Things Fall Apart For The Iceman Killer
For 25 years, Richard Kuklinski kept up the family-man facade by thoroughly compartmentalizing his life. He didn’t tell the criminals he worked with anything about his personal life, his family, or where he lived; he never socialized outside of work.
He stayed away from drugs and prostitutes, and he never bought what the mob was selling — he was an employee, not a client.
But in the 1980s, after 25 years of working as a hitman for the mafia, Kuklinski started his own crime ring — and he began to make mistakes.
His undoing was Phil Solimene, a local Mafia man and the closest thing Kuklinski had to a friend. Solimene helped the ATF in a sting operation and presented ATF agent Dominick Polifrone to Kuklinski as a prospective client.
Polifrone came to Kuklinski with a job, then recorded Kuklinski’s promise to murder in exchange for money.
It was the end of the road for the Iceman.
One day in 1986, unmarked cars surrounded Richard and Barbara Kuklinski on their way to breakfast. The cops pointed guns at their heads. Pat Kane, the lead investigator, approached a distraught Barbara in the midst of her confusion and said plainly, “He’s a murderer.”
He was charged with five murders the following day and in 1988 was found guilty of four of them. He was later convicted of two more and given consecutive life sentences.
Detective Pat Kane believed the Iceman killer murdered as many as 300 men, saying, “He killed who he wanted, whenever he wanted.”
After his arrest, Kuklinski wasn’t shy. He gave interviews to prosecutors, psychiatrists, reporters, criminologists, and newscasters — anyone who wanted to talk to him.
He participated in two documentaries about his life and spoke candidly about the things he did and why. He claimed to have killed the notoriously corrupt Jimmy Hoffa, for which he was paid $40,000.
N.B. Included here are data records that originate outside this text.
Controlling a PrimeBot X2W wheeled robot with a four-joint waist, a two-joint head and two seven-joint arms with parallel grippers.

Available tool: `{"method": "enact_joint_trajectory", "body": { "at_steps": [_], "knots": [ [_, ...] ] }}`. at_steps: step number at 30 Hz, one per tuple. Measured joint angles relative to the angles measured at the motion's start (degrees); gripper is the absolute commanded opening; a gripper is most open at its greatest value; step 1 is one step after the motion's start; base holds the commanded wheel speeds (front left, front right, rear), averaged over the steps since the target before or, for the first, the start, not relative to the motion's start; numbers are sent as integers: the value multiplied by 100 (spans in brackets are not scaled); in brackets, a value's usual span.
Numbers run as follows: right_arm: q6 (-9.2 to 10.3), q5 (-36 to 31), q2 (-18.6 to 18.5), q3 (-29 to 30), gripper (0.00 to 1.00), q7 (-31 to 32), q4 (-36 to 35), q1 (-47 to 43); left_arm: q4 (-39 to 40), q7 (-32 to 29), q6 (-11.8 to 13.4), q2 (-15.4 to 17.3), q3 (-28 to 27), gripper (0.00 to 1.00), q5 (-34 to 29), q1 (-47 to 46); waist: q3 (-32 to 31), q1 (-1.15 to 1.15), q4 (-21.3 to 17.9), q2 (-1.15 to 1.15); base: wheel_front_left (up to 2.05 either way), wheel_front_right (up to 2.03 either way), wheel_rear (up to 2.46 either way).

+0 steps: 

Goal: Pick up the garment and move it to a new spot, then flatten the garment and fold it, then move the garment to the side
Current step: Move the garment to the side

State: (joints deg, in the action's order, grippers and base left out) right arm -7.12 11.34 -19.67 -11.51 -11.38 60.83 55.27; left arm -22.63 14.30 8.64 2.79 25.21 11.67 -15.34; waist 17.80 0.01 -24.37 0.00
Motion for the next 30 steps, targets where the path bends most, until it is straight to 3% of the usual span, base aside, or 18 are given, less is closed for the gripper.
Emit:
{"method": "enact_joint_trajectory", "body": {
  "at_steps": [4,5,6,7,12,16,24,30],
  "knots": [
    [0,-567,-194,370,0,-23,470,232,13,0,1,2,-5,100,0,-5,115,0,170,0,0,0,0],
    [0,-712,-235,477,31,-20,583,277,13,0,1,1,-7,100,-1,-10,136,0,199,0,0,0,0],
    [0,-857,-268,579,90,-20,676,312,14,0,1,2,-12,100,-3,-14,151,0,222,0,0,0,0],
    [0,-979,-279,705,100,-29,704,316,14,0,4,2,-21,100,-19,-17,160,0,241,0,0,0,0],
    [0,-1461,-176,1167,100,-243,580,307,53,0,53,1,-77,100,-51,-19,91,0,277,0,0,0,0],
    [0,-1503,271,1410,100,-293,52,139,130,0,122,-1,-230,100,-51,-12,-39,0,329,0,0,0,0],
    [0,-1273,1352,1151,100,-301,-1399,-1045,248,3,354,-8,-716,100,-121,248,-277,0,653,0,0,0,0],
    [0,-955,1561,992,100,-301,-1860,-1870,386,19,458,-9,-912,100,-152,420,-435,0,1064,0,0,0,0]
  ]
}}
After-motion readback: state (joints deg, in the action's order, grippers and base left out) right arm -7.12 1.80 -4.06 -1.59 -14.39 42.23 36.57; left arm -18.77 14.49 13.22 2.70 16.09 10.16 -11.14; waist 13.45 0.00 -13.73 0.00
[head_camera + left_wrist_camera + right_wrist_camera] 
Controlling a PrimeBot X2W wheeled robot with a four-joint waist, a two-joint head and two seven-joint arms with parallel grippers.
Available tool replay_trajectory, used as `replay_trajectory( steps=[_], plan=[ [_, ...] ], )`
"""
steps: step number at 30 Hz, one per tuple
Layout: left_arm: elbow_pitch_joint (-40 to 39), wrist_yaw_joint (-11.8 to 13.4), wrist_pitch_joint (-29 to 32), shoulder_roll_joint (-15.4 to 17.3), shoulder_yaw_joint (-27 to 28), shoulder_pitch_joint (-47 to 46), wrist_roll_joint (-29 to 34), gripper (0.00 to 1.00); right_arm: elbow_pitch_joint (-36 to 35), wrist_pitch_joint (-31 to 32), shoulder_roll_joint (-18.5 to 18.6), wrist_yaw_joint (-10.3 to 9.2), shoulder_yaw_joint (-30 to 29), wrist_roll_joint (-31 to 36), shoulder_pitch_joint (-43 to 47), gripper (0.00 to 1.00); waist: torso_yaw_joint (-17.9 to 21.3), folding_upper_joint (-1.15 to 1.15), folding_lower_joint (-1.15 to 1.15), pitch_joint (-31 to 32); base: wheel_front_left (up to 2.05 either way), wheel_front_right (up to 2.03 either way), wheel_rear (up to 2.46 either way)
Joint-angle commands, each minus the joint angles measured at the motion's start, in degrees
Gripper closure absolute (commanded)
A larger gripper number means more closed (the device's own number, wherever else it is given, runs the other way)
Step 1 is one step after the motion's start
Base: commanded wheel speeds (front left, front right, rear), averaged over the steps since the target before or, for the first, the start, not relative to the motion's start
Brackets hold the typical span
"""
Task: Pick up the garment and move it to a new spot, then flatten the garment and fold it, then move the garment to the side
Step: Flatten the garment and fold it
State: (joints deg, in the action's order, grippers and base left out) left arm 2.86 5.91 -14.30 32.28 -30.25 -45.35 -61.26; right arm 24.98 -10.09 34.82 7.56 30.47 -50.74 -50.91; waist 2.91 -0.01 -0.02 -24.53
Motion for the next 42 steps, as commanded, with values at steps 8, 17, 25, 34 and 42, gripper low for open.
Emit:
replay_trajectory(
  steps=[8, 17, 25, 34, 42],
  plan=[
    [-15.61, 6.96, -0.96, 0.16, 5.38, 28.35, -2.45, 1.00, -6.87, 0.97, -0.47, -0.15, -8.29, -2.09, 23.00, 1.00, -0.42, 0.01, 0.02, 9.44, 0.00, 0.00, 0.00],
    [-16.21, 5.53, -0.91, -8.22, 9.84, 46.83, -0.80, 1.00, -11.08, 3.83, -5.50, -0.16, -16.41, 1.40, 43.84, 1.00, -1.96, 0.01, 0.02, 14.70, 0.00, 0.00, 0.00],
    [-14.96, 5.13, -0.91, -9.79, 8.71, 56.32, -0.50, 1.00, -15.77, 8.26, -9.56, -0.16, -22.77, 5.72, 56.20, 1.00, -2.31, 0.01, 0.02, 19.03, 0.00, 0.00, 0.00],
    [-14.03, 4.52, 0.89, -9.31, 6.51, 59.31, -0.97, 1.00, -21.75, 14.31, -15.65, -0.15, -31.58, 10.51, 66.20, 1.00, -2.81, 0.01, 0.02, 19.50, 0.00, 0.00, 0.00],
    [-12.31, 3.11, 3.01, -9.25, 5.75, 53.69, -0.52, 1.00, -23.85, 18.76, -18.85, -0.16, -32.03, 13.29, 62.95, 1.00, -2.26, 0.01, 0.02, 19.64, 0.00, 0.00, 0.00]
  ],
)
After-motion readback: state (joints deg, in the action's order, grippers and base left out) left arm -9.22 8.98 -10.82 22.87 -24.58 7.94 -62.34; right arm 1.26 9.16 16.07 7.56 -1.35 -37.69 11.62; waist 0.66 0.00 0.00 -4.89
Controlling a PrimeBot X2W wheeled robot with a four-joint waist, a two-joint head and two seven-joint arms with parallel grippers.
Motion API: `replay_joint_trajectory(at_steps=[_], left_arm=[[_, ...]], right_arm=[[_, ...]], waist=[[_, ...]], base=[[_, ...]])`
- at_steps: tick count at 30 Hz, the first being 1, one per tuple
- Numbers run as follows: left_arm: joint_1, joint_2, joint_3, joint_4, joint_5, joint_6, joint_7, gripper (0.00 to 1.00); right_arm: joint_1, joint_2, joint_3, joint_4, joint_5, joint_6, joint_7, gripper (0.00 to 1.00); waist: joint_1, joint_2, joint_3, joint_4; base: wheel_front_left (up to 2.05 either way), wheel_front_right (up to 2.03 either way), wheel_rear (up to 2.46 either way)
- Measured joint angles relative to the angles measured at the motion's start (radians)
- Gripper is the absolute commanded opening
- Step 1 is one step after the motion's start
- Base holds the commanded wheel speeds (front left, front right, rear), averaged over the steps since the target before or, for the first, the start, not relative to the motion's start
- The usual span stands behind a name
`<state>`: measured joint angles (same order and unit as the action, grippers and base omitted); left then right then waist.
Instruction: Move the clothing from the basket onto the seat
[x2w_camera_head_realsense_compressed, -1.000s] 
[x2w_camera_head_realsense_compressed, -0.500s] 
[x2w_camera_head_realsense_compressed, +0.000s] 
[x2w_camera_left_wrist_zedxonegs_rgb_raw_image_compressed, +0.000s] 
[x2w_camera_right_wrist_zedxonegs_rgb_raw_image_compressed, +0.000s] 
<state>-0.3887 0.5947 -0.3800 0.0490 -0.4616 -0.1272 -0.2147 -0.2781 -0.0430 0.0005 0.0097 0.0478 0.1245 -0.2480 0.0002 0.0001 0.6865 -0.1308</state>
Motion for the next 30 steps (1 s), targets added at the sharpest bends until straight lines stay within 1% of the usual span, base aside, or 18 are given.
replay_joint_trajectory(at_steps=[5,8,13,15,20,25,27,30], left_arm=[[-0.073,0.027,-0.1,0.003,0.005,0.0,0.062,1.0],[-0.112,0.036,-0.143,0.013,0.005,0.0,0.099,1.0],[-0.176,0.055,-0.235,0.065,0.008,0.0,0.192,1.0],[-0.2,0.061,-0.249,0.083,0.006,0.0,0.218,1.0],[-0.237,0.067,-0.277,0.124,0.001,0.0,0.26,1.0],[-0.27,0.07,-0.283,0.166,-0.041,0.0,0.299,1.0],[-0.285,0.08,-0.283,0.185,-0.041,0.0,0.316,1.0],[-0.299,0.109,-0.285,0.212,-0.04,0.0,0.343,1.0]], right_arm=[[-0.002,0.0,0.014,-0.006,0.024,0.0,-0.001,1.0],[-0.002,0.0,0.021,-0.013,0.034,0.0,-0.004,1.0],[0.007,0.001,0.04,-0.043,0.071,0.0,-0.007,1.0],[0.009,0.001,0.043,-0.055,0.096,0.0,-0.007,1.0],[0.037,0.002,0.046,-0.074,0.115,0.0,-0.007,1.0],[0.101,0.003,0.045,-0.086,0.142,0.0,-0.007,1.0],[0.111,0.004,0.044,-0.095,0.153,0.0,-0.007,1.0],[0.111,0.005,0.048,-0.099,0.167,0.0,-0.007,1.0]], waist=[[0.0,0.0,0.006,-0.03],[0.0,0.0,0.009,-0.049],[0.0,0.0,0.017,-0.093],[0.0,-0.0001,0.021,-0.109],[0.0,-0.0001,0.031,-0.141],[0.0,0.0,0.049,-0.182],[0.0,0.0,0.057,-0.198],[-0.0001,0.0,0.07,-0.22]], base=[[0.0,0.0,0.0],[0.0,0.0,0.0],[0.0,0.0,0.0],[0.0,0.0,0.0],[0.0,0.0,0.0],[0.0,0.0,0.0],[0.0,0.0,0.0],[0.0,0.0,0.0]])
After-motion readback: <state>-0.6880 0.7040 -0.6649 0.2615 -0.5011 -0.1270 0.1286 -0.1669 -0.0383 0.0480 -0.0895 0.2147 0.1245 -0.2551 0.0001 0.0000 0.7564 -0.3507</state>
In a TV interview from prison, he said, “I’ve never felt sorry for anything I’ve done. Other than hurting my family. I do want my family to forgive me.”
After 25 years in prison, Kuklinski’s health started deteriorating. In 2005, he was diagnosed with incurable inflammation of the blood vessels and eventually transferred to the hospital, where Barbara would go to see him one last time.
In and out of consciousness, in a moment of clarity, Kuklinski asked doctors to revive him if he should flatline.
But on her way out, Barbara signed a Do-Not-Resuscitate form. A week before he died, they called her to see if she had changed her mind. She hadn’t.